# Exercise objective
All of the data below is to be copied exactly.

# Given data
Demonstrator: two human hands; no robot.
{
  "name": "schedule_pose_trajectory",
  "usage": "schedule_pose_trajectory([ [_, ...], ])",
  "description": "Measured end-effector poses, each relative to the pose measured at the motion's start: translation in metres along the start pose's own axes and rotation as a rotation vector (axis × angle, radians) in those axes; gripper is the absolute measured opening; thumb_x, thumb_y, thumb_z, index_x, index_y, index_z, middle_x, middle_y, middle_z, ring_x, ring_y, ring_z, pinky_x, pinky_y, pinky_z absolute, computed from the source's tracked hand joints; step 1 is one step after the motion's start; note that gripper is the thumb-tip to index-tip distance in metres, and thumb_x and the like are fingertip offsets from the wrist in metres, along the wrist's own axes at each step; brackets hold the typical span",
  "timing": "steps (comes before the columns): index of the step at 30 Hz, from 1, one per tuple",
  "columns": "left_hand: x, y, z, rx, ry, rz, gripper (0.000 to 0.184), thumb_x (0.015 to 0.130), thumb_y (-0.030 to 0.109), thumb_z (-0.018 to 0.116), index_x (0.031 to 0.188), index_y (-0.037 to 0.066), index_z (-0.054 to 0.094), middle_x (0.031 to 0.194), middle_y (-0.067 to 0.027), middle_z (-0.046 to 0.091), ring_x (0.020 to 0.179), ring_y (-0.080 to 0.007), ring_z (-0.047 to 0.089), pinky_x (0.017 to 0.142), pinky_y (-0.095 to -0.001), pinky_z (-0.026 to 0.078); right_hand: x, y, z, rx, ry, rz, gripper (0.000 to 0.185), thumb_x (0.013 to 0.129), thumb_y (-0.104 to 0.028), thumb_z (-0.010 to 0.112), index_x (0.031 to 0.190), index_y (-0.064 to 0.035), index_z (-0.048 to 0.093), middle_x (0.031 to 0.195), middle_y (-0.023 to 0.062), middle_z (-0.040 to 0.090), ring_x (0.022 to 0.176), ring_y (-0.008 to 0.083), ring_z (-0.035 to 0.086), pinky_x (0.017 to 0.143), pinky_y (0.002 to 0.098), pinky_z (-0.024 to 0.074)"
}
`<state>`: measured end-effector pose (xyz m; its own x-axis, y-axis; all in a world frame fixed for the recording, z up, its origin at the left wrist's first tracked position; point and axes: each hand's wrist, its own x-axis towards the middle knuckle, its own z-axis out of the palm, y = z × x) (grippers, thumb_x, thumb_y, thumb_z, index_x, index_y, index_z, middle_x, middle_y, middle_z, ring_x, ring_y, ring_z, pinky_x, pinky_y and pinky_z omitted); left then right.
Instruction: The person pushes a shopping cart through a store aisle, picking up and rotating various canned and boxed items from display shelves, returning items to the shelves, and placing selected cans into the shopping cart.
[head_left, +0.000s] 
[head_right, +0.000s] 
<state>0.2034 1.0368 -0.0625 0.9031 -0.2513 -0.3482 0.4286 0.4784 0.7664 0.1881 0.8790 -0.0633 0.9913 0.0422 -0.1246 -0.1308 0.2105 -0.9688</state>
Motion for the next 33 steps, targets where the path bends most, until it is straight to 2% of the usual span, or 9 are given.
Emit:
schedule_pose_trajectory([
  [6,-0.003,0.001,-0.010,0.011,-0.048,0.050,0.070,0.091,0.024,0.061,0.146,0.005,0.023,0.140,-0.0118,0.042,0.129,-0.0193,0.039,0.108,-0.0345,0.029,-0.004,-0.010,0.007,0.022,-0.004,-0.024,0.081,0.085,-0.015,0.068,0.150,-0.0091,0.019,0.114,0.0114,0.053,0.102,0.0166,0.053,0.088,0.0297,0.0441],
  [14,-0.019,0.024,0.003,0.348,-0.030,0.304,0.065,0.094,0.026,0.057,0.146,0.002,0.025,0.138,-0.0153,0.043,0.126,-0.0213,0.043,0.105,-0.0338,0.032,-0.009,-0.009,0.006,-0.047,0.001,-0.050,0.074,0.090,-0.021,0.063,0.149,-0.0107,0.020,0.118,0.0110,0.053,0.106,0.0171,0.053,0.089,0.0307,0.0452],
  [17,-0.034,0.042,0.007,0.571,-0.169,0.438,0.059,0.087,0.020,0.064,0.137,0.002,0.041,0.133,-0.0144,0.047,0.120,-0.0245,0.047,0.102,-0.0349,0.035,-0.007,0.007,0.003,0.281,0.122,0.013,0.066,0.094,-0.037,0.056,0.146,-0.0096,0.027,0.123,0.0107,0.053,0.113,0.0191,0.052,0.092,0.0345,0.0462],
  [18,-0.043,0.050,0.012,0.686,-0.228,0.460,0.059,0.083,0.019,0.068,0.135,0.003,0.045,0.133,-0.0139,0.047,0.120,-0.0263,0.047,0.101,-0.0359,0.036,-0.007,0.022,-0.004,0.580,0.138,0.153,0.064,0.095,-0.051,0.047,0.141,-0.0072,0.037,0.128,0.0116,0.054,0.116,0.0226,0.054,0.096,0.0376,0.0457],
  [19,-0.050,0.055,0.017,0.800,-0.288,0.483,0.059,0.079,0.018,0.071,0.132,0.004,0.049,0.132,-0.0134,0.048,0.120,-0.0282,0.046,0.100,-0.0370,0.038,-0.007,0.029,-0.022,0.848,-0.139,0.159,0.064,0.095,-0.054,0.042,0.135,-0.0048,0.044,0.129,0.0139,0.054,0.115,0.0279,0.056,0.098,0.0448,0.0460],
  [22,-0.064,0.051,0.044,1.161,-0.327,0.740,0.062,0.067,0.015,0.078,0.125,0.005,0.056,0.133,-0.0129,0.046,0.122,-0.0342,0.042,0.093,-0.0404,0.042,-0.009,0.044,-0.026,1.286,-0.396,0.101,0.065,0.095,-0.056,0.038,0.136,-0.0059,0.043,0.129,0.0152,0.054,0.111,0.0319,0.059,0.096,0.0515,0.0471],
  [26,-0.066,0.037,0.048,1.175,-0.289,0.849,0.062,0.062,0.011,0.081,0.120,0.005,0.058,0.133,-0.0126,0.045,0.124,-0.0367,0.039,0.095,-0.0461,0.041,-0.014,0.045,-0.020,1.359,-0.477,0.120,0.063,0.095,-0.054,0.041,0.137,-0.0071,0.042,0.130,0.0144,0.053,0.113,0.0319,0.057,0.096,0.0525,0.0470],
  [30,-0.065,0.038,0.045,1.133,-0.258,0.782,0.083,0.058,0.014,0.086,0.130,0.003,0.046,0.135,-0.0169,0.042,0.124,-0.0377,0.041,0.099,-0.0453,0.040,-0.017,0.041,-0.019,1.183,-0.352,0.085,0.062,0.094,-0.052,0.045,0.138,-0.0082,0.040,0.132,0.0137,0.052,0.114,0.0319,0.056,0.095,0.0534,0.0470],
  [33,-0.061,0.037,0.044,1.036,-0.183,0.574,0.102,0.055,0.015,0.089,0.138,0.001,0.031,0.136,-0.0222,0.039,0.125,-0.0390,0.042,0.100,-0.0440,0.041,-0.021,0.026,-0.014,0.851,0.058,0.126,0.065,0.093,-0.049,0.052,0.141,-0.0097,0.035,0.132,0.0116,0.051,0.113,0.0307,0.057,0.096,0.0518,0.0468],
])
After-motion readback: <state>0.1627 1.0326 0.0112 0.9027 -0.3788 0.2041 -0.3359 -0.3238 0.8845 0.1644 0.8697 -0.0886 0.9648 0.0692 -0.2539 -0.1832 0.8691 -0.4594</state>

# Response to the exercise
Demonstrator: two human hands; no robot.
{
  "name": "schedule_pose_trajectory",
  "usage": "schedule_pose_trajectory([ [_, ...], ])",
  "description": "Measured end-effector poses, each relative to the pose measured at the motion's start: translation in metres along the start pose's own axes and rotation as a rotation vector (axis × angle, radians) in those axes; gripper is the absolute measured opening; thumb_x, thumb_y, thumb_z, index_x, index_y, index_z, middle_x, middle_y, middle_z, ring_x, ring_y, ring_z, pinky_x, pinky_y, pinky_z absolute, computed from the source's tracked hand joints; step 1 is one step after the motion's start; note that gripper is the thumb-tip to index-tip distance in metres, and thumb_x and the like are fingertip offsets from the wrist in metres, along the wrist's own axes at each step; brackets hold the typical span",
  "timing": "steps (comes before the columns): index of the step at 30 Hz, from 1, one per tuple",
  "columns": "left_hand: x, y, z, rx, ry, rz, gripper (0.000 to 0.184), thumb_x (0.015 to 0.130), thumb_y (-0.030 to 0.109), thumb_z (-0.018 to 0.116), index_x (0.031 to 0.188), index_y (-0.037 to 0.066), index_z (-0.054 to 0.094), middle_x (0.031 to 0.194), middle_y (-0.067 to 0.027), middle_z (-0.046 to 0.091), ring_x (0.020 to 0.179), ring_y (-0.080 to 0.007), ring_z (-0.047 to 0.089), pinky_x (0.017 to 0.142), pinky_y (-0.095 to -0.001), pinky_z (-0.026 to 0.078); right_hand: x, y, z, rx, ry, rz, gripper (0.000 to 0.185), thumb_x (0.013 to 0.129), thumb_y (-0.104 to 0.028), thumb_z (-0.010 to 0.112), index_x (0.031 to 0.190), index_y (-0.064 to 0.035), index_z (-0.048 to 0.093), middle_x (0.031 to 0.195), middle_y (-0.023 to 0.062), middle_z (-0.040 to 0.090), ring_x (0.022 to 0.176), ring_y (-0.008 to 0.083), ring_z (-0.035 to 0.086), pinky_x (0.017 to 0.143), pinky_y (0.002 to 0.098), pinky_z (-0.024 to 0.074)"
}
`<state>`: measured end-effector pose (xyz m; its own x-axis, y-axis; all in a world frame fixed for the recording, z up, its origin at the left wrist's first tracked position; point and axes: each hand's wrist, its own x-axis towards the middle knuckle, its own z-axis out of the palm, y = z × x) (grippers, thumb_x, thumb_y, thumb_z, index_x, index_y, index_z, middle_x, middle_y, middle_z, ring_x, ring_y, ring_z, pinky_x, pinky_y and pinky_z omitted); left then right.
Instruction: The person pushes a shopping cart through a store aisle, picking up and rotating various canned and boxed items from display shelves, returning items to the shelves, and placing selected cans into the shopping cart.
[head_left, +0.000s] 
[head_right, +0.000s] 
<state>0.2034 1.0368 -0.0625 0.9031 -0.2513 -0.3482 0.4286 0.4784 0.7664 0.1881 0.8790 -0.0633 0.9913 0.0422 -0.1246 -0.1308 0.2105 -0.9688</state>
Motion for the next 33 steps, targets where the path bends most, until it is straight to 2% of the usual span, or 9 are given.
Emit:
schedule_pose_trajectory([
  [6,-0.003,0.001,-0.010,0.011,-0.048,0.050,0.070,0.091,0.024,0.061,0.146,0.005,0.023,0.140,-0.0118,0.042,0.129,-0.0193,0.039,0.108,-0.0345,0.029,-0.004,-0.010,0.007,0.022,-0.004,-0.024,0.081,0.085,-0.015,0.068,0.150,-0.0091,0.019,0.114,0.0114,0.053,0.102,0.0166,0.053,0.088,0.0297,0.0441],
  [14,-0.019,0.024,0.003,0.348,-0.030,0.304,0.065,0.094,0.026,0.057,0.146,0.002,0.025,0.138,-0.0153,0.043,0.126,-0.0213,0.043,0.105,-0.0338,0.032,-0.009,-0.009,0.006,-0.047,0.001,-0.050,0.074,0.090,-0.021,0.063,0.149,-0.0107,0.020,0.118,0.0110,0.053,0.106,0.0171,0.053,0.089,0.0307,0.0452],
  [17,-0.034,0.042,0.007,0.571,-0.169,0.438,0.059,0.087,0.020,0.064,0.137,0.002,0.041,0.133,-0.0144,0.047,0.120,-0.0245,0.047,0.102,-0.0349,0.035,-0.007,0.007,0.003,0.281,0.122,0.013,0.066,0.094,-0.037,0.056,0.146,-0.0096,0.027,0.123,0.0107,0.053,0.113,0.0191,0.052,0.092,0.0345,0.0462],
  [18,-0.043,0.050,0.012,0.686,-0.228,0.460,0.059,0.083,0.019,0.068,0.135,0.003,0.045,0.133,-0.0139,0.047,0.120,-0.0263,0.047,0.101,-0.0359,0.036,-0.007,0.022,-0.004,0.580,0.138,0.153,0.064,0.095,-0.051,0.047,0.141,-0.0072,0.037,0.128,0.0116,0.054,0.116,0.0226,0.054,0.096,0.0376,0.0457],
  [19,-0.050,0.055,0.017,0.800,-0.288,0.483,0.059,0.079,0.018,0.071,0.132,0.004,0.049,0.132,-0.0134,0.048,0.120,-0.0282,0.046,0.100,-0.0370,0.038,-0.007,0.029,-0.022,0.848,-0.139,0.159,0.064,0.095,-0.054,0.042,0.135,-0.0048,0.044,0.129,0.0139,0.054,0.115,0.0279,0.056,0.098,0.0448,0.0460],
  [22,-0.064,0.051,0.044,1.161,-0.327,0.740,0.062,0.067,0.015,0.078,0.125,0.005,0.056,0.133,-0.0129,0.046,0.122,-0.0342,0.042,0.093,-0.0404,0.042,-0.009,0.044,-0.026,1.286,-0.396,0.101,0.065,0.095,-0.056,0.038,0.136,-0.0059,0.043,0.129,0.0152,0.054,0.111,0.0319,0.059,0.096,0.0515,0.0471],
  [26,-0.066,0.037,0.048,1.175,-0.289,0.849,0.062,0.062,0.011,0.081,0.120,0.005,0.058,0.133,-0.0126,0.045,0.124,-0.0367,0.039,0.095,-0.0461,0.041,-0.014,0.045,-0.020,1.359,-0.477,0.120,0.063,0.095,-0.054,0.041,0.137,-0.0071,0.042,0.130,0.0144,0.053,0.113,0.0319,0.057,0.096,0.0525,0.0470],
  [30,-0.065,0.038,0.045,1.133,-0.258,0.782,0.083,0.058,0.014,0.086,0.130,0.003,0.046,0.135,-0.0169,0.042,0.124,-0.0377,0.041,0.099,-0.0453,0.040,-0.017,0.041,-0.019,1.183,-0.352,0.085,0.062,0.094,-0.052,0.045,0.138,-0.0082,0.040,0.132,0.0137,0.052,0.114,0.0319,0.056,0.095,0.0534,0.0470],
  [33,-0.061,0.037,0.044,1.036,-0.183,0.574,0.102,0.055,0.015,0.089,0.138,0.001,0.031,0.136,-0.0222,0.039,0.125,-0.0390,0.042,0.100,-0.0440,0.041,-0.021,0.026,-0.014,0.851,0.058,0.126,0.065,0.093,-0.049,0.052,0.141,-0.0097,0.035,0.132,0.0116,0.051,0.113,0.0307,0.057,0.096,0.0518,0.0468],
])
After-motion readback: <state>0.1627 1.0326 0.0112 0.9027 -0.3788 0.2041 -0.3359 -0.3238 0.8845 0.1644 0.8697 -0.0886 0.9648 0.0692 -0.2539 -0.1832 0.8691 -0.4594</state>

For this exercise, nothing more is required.